Data were presented as mean ±SE, percentages. For the association between quantitative variables and categorical dependant variables (remission, no remission) unpaired t-test test and Mann Whitney test were used, furthermore, Chi2 test was used to assess the relations between 2 categorical variables (response and FAB subtype), Pearson correlation was used to study the magnitude of association between different prognostic factors and survival.

Regarding the analysis of OS, and DFS of our patients, for the whole study group survival curves were constructed by Kaplan-Meier method, for comparison of DFS, and OS between two unpaired groups (remission, no remission) log rank test was used and differences with P-value <0.05 being considered significant with 95% confidence interval (95% CI), P-value <0.01-0.001 was considered moderately significant, and P-value<0.001 was considered highly significant.
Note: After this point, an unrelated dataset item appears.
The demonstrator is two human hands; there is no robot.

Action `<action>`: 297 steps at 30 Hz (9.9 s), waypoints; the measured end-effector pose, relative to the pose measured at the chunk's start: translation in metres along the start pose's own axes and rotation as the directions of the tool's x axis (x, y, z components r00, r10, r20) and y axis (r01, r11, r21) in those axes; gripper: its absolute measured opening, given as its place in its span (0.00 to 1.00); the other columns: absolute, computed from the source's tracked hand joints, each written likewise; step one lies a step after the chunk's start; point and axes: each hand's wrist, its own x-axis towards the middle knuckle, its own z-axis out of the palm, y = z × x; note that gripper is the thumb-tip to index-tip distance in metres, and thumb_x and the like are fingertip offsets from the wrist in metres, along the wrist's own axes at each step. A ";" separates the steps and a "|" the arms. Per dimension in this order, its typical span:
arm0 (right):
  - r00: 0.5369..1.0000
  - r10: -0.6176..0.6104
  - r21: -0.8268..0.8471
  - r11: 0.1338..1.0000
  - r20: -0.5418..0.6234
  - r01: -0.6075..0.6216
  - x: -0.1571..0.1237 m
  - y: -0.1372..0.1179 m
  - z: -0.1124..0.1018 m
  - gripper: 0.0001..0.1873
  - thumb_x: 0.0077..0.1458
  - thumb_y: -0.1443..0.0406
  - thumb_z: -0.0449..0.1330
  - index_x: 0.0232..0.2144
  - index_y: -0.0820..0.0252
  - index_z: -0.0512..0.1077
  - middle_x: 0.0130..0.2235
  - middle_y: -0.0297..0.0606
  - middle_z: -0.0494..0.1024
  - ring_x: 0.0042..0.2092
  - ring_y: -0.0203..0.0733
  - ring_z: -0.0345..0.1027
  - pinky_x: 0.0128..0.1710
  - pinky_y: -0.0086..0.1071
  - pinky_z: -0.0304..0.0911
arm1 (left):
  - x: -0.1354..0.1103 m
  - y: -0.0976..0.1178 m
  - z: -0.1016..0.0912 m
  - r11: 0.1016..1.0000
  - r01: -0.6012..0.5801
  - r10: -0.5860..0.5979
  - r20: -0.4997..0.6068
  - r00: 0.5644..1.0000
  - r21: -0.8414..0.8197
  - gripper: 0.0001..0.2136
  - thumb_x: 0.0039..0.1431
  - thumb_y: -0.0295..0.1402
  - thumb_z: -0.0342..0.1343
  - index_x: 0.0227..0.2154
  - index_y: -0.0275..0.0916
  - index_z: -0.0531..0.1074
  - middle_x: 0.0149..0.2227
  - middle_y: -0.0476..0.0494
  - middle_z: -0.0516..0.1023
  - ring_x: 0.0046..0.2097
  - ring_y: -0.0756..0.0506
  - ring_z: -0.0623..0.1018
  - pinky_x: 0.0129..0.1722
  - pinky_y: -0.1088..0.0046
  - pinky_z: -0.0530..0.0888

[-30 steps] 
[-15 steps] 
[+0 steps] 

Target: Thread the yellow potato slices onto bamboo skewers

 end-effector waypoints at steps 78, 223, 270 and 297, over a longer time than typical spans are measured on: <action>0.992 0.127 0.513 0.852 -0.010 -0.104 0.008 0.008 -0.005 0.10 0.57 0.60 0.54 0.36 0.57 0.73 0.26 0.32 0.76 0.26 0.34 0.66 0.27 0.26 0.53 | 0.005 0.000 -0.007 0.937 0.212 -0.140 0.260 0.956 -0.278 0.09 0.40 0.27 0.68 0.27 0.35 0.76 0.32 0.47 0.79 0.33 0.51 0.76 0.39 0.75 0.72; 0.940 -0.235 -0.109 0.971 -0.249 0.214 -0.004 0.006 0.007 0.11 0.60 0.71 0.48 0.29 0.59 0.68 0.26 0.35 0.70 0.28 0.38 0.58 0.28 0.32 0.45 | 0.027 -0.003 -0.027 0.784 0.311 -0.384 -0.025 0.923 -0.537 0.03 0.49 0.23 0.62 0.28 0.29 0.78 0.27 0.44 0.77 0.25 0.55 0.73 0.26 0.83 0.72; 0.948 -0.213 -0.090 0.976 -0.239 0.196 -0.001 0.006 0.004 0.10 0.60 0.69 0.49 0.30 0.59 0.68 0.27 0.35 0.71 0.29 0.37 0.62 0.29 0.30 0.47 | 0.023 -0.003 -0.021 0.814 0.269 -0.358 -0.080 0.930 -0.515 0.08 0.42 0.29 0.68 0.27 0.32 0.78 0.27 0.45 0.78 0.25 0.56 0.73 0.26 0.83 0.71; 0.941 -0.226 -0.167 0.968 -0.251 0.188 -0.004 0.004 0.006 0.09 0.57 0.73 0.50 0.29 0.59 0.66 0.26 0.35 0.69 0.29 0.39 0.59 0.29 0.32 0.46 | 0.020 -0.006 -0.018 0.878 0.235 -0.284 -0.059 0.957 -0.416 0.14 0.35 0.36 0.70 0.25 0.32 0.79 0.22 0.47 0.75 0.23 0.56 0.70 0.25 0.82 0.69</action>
The definitions used for calculation of survival followed the revised recommendations of the international working group for therapeutic studies [30]. OS was defined as the time interval between date of diagnosis and date of death or last follow up visit, while DFS was defined as the time interval between date of diagnosis and date of relapse, induction failure, or death from any other cause.

Remission was defined as the absence of signs and symptoms of the disease associated with normal CBC, and less than 5% blasts in BMA. Deviation from these criteria of remission was considered no remission. All data were analyzed using SPSS version 21.

CONCLUSIONS

Our study elucidated that the CD34+ CD38low/−CD123+ phenotype is present in a significant proportion of AML patients and it may be responsible for resistance to traditional treatments, and high percentage of MRD that is translated into significantly high number of non CR, poor DFS, and OS.

ACKNOWLEDGMENTS

The authors acknowledged all participating patients, and supporting colleagues.

CONFLICTS OF INTEREST

The authors declared that they had no potential conflicts of interest.

FUNDING

The authors didn’t receive any fund from their institutions or any other agency, and their work was completely funded by them.